* Your goal
Write out, word for word, every line in the data below from the one containing "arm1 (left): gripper" to the one containing "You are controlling", both of them included.

* Recorded data
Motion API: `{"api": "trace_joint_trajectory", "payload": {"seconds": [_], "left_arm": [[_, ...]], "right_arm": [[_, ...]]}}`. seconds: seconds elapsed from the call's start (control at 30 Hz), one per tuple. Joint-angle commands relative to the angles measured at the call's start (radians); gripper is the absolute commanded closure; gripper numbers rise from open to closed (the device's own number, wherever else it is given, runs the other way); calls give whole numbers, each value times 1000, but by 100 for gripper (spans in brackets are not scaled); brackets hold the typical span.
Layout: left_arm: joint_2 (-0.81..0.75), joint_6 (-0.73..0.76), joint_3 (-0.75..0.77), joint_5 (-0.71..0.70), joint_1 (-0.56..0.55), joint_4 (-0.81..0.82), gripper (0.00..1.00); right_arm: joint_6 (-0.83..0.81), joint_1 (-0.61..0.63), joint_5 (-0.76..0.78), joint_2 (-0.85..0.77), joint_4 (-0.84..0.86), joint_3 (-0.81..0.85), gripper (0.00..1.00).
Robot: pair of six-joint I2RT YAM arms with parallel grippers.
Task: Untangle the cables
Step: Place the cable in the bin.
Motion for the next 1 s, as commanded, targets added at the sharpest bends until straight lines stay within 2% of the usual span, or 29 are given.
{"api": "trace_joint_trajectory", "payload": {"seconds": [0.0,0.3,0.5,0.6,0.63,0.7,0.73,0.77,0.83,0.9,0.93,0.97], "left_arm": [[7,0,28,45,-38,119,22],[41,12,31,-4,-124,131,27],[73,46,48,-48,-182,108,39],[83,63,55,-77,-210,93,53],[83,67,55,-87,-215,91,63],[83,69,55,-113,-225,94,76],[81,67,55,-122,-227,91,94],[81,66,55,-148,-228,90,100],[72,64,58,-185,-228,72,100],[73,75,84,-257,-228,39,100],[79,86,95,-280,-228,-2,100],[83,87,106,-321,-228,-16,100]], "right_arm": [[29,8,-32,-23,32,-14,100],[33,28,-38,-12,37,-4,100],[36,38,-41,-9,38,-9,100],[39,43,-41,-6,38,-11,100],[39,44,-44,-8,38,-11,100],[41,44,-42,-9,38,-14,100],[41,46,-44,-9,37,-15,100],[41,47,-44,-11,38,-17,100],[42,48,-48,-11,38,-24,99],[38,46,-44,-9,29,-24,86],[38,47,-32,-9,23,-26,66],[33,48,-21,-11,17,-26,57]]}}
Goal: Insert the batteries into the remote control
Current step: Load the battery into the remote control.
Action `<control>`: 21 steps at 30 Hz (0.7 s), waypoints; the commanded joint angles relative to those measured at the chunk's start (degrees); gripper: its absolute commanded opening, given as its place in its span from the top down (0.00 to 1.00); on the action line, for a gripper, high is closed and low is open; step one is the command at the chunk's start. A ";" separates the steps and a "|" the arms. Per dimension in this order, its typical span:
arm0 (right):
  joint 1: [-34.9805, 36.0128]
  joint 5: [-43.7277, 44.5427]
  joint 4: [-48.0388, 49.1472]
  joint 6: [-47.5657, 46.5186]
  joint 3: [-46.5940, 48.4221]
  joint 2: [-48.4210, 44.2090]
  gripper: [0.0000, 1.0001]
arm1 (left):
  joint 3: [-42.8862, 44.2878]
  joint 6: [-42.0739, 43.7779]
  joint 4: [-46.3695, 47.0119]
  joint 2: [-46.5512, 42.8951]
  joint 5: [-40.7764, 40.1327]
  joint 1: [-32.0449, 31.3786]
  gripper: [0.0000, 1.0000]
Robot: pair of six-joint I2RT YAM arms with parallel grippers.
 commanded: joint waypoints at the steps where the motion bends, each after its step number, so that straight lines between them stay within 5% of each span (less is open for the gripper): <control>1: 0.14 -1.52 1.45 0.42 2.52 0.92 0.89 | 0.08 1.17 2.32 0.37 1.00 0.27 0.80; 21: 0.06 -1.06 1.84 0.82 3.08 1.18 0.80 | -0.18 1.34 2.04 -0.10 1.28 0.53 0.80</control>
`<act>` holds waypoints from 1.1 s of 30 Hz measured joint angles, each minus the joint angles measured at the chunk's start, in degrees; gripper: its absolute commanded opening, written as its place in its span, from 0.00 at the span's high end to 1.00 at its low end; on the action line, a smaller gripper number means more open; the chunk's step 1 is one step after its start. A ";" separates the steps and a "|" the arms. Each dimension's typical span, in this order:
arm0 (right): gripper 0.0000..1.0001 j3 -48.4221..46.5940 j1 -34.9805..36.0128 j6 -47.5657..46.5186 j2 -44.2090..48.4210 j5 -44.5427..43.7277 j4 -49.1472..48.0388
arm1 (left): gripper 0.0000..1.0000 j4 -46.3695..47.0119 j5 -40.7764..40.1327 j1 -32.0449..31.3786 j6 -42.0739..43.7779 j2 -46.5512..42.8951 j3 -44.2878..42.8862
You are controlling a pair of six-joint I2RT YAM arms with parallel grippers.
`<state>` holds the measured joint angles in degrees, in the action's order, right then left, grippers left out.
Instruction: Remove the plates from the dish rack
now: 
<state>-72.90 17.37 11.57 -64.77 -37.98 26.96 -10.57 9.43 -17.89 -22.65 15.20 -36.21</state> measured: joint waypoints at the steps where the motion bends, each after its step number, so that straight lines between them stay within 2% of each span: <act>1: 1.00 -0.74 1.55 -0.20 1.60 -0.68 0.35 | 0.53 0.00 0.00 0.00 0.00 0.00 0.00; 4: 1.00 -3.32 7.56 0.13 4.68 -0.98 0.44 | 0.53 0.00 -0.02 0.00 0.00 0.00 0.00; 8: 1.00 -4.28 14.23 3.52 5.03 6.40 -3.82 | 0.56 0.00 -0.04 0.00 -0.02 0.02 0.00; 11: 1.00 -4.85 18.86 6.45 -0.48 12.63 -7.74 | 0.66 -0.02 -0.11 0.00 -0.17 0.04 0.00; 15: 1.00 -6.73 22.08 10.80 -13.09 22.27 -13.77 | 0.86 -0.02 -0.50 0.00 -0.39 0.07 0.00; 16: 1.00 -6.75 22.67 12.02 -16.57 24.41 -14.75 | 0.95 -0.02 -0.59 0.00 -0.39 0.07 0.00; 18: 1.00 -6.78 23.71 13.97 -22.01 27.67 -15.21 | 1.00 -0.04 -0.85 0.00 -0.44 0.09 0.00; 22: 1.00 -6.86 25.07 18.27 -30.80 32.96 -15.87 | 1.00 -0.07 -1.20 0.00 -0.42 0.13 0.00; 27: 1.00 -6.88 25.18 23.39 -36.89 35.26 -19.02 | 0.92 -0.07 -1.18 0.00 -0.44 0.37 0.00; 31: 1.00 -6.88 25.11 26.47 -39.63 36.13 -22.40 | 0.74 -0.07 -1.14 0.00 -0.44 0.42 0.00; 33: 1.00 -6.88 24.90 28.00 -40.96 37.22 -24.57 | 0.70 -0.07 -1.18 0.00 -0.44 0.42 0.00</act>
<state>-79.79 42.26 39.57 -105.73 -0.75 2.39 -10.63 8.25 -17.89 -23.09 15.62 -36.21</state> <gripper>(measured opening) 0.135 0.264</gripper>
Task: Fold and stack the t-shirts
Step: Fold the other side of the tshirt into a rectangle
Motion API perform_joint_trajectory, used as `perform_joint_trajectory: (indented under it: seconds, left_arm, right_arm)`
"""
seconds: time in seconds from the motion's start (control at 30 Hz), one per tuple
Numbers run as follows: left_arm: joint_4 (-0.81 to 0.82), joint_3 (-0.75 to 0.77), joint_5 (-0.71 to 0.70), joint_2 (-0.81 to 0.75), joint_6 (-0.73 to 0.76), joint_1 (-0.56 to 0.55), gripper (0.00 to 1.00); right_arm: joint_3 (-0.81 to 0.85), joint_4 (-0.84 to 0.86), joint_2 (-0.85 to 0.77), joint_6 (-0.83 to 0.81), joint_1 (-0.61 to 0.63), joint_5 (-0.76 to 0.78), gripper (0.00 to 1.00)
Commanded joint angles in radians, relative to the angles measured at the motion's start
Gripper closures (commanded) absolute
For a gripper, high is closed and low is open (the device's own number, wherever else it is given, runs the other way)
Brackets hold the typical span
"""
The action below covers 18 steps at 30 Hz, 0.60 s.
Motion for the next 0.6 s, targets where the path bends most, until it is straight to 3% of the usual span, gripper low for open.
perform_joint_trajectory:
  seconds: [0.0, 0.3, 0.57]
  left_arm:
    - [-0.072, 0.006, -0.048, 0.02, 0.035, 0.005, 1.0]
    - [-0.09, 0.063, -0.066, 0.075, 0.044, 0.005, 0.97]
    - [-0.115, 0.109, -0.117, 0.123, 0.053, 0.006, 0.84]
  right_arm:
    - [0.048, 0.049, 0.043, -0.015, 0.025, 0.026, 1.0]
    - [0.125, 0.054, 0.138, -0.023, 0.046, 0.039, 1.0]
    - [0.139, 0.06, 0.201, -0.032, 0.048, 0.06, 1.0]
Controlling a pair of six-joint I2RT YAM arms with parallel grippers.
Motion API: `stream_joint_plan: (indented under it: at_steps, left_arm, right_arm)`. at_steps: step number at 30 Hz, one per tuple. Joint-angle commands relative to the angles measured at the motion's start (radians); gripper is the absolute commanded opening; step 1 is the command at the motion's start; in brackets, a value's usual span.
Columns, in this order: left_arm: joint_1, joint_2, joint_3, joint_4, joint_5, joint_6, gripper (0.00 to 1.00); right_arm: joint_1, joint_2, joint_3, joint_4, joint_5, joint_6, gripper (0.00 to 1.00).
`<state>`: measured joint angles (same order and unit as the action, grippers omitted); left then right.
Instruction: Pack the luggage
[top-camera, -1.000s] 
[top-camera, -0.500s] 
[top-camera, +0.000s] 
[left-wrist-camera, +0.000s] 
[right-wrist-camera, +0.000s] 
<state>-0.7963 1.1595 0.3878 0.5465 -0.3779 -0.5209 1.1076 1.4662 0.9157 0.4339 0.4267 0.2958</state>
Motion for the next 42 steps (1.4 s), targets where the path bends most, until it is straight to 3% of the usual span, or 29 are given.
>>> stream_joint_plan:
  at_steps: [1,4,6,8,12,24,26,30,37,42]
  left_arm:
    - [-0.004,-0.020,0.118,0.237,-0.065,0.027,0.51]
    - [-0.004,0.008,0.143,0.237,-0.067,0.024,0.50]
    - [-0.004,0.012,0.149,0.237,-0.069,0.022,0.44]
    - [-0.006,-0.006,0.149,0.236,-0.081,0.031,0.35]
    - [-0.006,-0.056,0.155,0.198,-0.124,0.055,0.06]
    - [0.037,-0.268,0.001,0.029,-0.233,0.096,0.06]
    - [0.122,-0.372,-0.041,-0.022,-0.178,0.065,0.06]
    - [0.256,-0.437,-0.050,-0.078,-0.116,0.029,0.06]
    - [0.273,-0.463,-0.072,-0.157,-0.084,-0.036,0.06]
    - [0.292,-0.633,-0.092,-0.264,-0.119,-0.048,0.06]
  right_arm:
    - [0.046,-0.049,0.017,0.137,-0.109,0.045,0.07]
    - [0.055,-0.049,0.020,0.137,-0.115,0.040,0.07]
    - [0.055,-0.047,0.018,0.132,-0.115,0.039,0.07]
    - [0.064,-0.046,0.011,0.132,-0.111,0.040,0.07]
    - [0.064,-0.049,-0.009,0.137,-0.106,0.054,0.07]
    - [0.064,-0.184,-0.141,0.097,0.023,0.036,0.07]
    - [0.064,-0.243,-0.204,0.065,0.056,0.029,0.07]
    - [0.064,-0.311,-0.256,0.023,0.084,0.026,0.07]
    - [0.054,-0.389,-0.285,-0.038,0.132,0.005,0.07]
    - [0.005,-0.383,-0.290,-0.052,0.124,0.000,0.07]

* Result below
arm1 (left): gripper 0.0000..1.0000 j4 -46.3695..47.0119 j5 -40.7764..40.1327 j1 -32.0449..31.3786 j6 -42.0739..43.7779 j2 -46.5512..42.8951 j3 -44.2878..42.8862
You are controlling a pair of six-joint I2RT YAM arms with parallel grippers.

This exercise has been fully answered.